Copy out the data in full and exactly, passing over the pictures.

Segment Open

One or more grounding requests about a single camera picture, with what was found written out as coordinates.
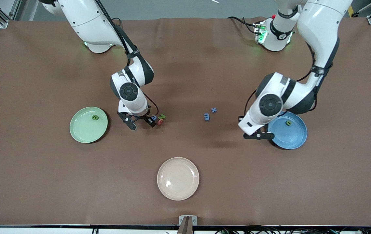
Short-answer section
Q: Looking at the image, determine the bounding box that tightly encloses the blue plate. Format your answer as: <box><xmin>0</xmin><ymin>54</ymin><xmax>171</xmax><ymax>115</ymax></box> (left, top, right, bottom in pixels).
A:
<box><xmin>267</xmin><ymin>111</ymin><xmax>308</xmax><ymax>150</ymax></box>

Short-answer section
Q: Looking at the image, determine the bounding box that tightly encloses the black stand leg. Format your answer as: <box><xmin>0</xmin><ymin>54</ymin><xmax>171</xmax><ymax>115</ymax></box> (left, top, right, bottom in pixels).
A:
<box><xmin>351</xmin><ymin>0</ymin><xmax>371</xmax><ymax>18</ymax></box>

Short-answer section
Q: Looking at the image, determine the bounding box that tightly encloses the brown table mat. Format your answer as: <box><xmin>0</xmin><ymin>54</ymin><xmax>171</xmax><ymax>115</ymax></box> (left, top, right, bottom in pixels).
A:
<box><xmin>0</xmin><ymin>17</ymin><xmax>371</xmax><ymax>227</ymax></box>

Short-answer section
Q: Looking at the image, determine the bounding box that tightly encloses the green plate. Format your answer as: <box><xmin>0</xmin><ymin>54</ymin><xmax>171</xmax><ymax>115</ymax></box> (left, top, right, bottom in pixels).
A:
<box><xmin>69</xmin><ymin>107</ymin><xmax>108</xmax><ymax>144</ymax></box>

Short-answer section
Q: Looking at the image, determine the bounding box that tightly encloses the beige plate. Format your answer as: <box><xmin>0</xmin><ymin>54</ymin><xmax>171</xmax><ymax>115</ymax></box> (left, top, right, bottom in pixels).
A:
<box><xmin>157</xmin><ymin>157</ymin><xmax>200</xmax><ymax>201</ymax></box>

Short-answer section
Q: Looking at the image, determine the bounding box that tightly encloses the black cable bundle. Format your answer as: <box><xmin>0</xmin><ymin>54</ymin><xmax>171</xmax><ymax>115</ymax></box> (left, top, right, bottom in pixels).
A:
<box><xmin>215</xmin><ymin>223</ymin><xmax>371</xmax><ymax>234</ymax></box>

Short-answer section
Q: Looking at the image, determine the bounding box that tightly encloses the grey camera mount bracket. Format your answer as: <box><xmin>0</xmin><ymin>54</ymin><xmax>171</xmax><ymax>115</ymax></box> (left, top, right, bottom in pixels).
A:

Segment Closed

#### Answer to this exercise
One or more grounding requests about a single camera picture, with what was found written out as coordinates.
Short-answer section
Q: Looking at the image, determine the bounding box that tightly encloses the blue plate. Format your answer as: <box><xmin>0</xmin><ymin>54</ymin><xmax>171</xmax><ymax>115</ymax></box> (left, top, right, bottom in pixels).
A:
<box><xmin>267</xmin><ymin>111</ymin><xmax>308</xmax><ymax>150</ymax></box>

Short-answer section
Q: Looking at the image, determine the bounding box that tightly encloses the black stand leg. Format your answer as: <box><xmin>0</xmin><ymin>54</ymin><xmax>171</xmax><ymax>115</ymax></box> (left, top, right, bottom in pixels).
A:
<box><xmin>351</xmin><ymin>0</ymin><xmax>371</xmax><ymax>18</ymax></box>

Short-answer section
Q: Looking at the image, determine the bounding box that tightly encloses the brown table mat. Format your answer as: <box><xmin>0</xmin><ymin>54</ymin><xmax>171</xmax><ymax>115</ymax></box> (left, top, right, bottom in pixels).
A:
<box><xmin>0</xmin><ymin>17</ymin><xmax>371</xmax><ymax>227</ymax></box>

Short-answer section
Q: Looking at the image, determine the bounding box that tightly encloses the green plate. Format your answer as: <box><xmin>0</xmin><ymin>54</ymin><xmax>171</xmax><ymax>115</ymax></box> (left, top, right, bottom in pixels).
A:
<box><xmin>69</xmin><ymin>107</ymin><xmax>108</xmax><ymax>144</ymax></box>

Short-answer section
Q: Looking at the image, determine the bounding box that tightly encloses the beige plate. Format your answer as: <box><xmin>0</xmin><ymin>54</ymin><xmax>171</xmax><ymax>115</ymax></box> (left, top, right, bottom in pixels).
A:
<box><xmin>157</xmin><ymin>157</ymin><xmax>200</xmax><ymax>201</ymax></box>

Short-answer section
Q: Looking at the image, determine the bounding box that tightly encloses the black cable bundle. Format your answer as: <box><xmin>0</xmin><ymin>54</ymin><xmax>171</xmax><ymax>115</ymax></box> (left, top, right, bottom in pixels).
A:
<box><xmin>215</xmin><ymin>223</ymin><xmax>371</xmax><ymax>234</ymax></box>

Short-answer section
Q: Looking at the image, determine the bounding box that tightly encloses the grey camera mount bracket. Format your answer as: <box><xmin>0</xmin><ymin>54</ymin><xmax>171</xmax><ymax>115</ymax></box> (left, top, right, bottom in pixels).
A:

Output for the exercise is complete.